Pourquoi les maires ne s’engagent-ils pas plus dans la construction ?

Ce n’est plus un secret pour personne : le logement français va mal. Les biens disponibles se font de plus en rares face à une demande locative qui ne s’essouffle pas. Parallèlement, l’accession à la propriété a été freinée en 2022 par des prix immobiliers qui ne se corrigent toujours pas et des conditions d’emprunt qui se sont affermies.

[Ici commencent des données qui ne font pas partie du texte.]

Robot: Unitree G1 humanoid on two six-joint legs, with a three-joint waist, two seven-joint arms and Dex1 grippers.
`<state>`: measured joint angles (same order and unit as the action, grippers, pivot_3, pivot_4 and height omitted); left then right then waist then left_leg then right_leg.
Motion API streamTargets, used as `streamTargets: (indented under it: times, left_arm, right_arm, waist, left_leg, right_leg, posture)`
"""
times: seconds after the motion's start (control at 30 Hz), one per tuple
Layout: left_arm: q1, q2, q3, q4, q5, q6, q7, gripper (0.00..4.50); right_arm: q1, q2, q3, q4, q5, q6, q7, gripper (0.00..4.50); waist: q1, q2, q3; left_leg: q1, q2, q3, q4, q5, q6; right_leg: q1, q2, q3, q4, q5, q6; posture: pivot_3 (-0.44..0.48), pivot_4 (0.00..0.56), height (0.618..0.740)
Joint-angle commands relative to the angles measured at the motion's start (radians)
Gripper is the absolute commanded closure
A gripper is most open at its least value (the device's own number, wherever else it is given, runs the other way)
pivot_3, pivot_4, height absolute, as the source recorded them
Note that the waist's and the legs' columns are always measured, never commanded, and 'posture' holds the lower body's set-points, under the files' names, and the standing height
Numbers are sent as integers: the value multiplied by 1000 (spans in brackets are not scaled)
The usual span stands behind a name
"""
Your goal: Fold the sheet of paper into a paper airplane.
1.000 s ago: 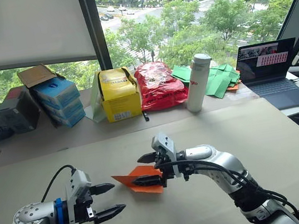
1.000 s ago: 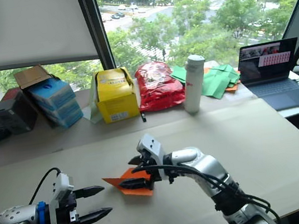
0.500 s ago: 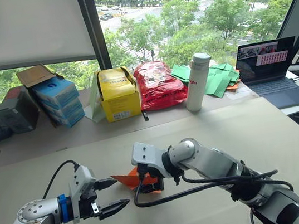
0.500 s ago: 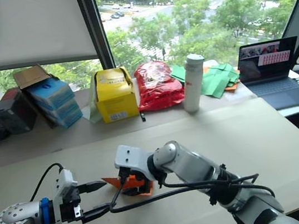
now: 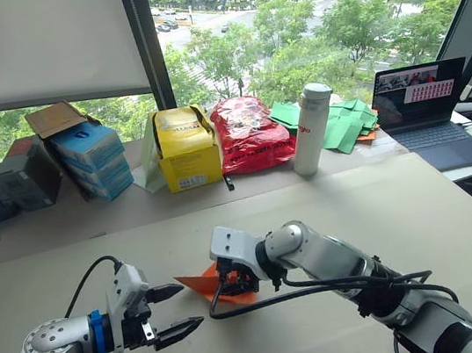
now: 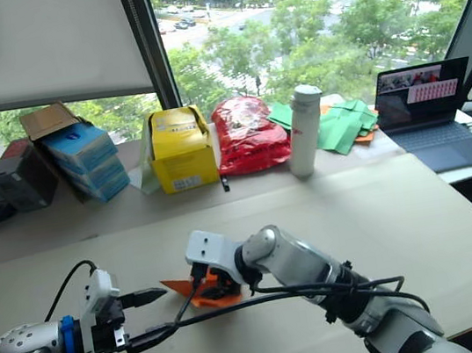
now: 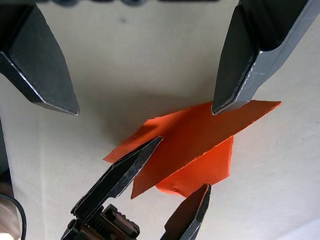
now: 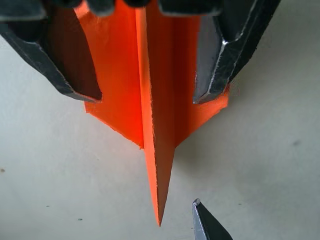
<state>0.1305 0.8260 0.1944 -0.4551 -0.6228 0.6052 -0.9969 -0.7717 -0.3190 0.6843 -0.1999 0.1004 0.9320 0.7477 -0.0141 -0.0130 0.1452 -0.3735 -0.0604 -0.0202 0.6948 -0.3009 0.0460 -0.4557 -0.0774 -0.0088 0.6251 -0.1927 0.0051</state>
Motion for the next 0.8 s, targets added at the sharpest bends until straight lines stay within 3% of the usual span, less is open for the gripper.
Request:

Ainsi, dans ce contexte des plus ombragés, pourquoi les édiles de l’Hexagone ne favorisent-ils pas davantage les programmes de constructions neuves des bâtisseurs ? Voici les réponses obtenues par Provicis :

  • 61 % des maires avancent le manque de foncier ;
  • 33 % témoignent du coût actuel des matériaux de construction ;
  • 30 % révèle un défaut de budget et un manque de soutien financier public ;
  • 25 % indiquent avoir privilégié l’avis de leurs administrés, défavorables à l’apparition de programmes immobiliers neufs ;
  • 20 % des villes rurales énoncent un cadre légal devenu trop sévère sur les normes de construction.

Priorité n°1 : la rénovation

Pour 49 % des collectivités sondées, la rénovation de l’existant – et plus particulièrement la rénovation énergétique – est LA priorité locale principale sur le pan de l’immobilier. Que se soit pour les bâtiments publics comme pour les copropriétés.

Sur ce point-là, la majorité des maires interrogés approuvent l’interdiction de location des passoires thermiques et les 2/3 témoignent globalement faveur à la loi Climat et Résilience.

Priorité n°2 : les logements sociaux

Il ne faut pas l’oublier : les municipalités françaises sont assujetties à la loi SRU (Solidarité et renouvellement urbain). Cette dernière établit, dans ses grands principes, l’obligation de disposer d’un parc immobilier d’au moins 20 % de logements sociaux pour chaque ville de plus de 3 500 habitants.

Ainsi, lorsque les édiles valident des permis de construire de programmes neufs résidentiels, ils doivent toujours considérer et peser si leur balance logements privés/sociaux va être équilibrée au regard du cadre réglementaire. S’ils enfreignent cet impératif, ils sont sanctionnés financièrement par le paiement d’une lourde amende annuelle.

Il n’est donc pas surprenant de découvrir, au sein de l’étude de Procivis, que le logement social puisse se hisser à la seconde place des priorités immobilières des maires de l’Hexagone.

Priorité n°3 : l’accès à la propriété

Face à un contexte global très compliqué pour obtenir un crédit immobilier, 25 % des maires indiquent avoir lancé, ou être sur le point de le faire, des solutions facilitées d’accession à la propriété pour leurs administrés. En particulier pour les emprunteurs désirant acquérir leur résidence principale. Les opportunités publiques développées sont déjà connues : l’accession sociale, le Bail Réel Solidaire (BRS) et le Prêt-Social Location-Accession (PSLA).

Pour les deux-tiers des municipalités interrogées, les sujets entourant la question du logement devraient davantage être placés à l’ordre du jour au sein de leur ville ou de leur communauté de commune. Les répondants précisent qu’ils pourraient, ainsi, mieux harmoniser les besoins entre la demande locative et les secteurs géographiques qui sont en capacité d’en recevoir, ou nécessitent d’être redynamisés.

Priorité n°4 : les logements neufs

Même si l’on tendrait à penser qu’ils ont sensiblement limité les mises en chantier, 49 % des maires questionnés par Provicis se montrent pourtant favorables à la construction de logements neufs dans leur ville. Notamment ceux à la tête d’une commune rurale.

Une statistique à considérer néanmoins avec prudence. De nombreux édiles français restent hostiles à la sur-bétonisation de leur fief. Ils sont même 39 % à se proclamer opposés à l’édification de nouveaux immeubles dans leur commune.